── Dataset extract

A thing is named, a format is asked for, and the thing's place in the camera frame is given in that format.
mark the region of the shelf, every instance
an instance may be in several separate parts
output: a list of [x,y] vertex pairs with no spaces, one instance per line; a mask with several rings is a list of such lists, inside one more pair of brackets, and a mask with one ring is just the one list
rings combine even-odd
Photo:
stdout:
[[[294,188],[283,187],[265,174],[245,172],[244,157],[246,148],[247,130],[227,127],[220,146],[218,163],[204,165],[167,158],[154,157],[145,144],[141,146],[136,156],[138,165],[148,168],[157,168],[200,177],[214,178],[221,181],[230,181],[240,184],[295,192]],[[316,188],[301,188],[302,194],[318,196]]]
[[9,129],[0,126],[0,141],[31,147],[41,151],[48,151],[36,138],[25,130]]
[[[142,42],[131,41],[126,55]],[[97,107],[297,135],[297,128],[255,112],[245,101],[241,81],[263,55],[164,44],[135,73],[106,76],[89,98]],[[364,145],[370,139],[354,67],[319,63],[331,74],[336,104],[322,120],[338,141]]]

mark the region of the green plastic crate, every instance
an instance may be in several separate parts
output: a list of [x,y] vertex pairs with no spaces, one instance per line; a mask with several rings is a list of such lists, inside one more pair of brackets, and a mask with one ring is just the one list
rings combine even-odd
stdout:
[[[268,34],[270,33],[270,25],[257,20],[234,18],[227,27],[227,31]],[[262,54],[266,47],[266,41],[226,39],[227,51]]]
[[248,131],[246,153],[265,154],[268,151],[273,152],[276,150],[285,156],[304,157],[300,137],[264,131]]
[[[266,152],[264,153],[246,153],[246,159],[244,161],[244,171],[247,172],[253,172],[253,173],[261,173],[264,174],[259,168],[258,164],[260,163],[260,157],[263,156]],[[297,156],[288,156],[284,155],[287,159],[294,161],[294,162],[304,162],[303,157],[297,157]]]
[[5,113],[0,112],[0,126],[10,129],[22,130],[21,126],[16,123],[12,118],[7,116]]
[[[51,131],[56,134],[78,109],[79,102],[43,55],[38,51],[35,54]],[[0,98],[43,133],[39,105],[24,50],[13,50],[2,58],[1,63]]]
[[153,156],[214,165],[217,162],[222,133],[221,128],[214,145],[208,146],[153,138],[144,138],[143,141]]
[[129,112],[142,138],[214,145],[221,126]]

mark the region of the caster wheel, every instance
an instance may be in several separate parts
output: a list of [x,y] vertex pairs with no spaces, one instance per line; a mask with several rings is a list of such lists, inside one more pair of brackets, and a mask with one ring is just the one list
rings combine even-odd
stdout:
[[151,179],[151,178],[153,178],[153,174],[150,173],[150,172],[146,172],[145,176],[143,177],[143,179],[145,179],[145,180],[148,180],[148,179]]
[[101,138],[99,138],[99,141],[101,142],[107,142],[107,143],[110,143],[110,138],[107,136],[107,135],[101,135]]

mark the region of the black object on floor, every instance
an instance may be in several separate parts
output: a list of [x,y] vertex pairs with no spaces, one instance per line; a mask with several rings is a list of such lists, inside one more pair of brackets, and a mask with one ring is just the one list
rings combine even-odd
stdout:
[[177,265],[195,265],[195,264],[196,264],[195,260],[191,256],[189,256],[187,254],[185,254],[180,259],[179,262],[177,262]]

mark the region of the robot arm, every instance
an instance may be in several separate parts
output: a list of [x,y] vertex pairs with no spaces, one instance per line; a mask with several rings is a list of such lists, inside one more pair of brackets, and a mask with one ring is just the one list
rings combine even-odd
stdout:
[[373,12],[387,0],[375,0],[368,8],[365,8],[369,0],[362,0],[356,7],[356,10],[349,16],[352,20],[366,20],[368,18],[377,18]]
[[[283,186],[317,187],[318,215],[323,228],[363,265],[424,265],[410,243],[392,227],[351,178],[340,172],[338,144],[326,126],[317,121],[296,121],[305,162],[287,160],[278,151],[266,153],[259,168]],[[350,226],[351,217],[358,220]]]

────
── Dataset extract

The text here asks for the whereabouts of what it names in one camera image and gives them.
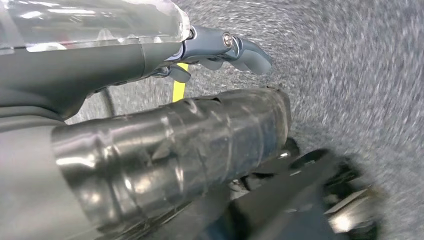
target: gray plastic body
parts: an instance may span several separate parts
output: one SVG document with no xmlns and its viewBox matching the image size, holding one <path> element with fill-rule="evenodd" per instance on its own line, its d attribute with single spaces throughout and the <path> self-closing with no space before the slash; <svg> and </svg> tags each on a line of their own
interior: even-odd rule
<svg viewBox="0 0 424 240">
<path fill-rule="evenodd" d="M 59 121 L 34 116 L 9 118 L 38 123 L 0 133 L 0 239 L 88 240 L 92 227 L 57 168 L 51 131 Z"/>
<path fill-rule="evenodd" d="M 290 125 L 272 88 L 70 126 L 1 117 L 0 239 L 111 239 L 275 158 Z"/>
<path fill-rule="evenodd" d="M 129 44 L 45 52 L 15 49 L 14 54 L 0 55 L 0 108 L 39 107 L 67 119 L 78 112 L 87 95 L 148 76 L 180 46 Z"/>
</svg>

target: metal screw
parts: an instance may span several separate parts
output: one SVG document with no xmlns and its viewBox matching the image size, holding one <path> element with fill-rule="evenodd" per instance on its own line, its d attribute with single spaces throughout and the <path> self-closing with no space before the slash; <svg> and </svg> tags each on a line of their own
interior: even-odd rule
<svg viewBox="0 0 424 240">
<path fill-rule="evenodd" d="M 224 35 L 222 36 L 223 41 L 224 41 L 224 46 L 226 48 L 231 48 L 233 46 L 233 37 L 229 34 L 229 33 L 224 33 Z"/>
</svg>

────
── Dataset extract

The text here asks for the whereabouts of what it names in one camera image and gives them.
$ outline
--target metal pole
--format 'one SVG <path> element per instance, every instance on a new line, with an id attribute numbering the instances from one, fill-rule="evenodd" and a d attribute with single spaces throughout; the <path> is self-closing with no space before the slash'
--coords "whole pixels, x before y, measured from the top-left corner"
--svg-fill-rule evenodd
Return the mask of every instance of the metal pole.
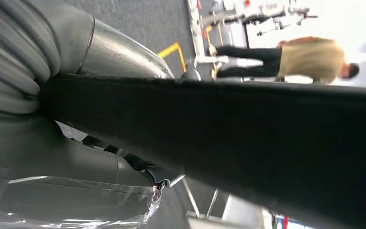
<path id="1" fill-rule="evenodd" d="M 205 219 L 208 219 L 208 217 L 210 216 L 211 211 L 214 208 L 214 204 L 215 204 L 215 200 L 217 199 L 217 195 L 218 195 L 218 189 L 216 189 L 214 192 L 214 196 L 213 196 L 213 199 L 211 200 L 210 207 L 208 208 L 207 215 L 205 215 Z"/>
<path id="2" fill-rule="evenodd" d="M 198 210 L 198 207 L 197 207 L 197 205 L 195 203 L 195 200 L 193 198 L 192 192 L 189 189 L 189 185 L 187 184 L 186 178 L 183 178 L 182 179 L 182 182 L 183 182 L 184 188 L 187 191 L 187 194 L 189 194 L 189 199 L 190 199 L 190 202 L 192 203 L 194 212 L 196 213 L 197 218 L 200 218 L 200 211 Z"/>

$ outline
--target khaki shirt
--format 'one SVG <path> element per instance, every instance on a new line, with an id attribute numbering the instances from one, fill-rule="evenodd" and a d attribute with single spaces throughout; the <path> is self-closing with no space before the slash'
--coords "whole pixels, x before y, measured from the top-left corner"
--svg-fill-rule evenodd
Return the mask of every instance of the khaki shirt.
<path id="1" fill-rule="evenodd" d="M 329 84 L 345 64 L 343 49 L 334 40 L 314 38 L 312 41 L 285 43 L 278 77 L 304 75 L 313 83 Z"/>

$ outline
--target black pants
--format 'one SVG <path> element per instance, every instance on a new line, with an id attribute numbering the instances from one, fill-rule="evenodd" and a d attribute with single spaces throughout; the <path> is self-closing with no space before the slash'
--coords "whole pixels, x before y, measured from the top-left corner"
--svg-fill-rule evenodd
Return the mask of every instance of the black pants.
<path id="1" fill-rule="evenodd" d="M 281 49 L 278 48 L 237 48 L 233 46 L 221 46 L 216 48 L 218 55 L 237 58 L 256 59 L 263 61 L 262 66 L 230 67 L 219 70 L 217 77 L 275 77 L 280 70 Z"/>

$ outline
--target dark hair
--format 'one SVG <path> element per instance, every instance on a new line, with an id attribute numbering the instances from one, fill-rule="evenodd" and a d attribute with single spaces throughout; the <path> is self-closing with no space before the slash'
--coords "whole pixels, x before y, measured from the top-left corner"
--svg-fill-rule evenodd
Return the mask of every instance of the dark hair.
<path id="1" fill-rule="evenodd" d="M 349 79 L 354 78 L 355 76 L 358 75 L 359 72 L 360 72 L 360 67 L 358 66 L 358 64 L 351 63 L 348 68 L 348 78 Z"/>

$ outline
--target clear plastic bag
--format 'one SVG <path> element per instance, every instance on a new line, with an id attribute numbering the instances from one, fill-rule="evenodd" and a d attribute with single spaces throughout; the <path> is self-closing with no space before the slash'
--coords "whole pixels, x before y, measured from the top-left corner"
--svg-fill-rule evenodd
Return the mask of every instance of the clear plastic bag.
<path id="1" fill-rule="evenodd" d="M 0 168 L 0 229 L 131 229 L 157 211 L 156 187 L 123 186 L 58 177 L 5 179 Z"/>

────

Exercise directions: Collect every line from the records above that contains the word "target".

The completed task:
target: gray plastic body
target: metal screw
--target metal pole
--target khaki shirt
--target black pants
--target dark hair
--target clear plastic bag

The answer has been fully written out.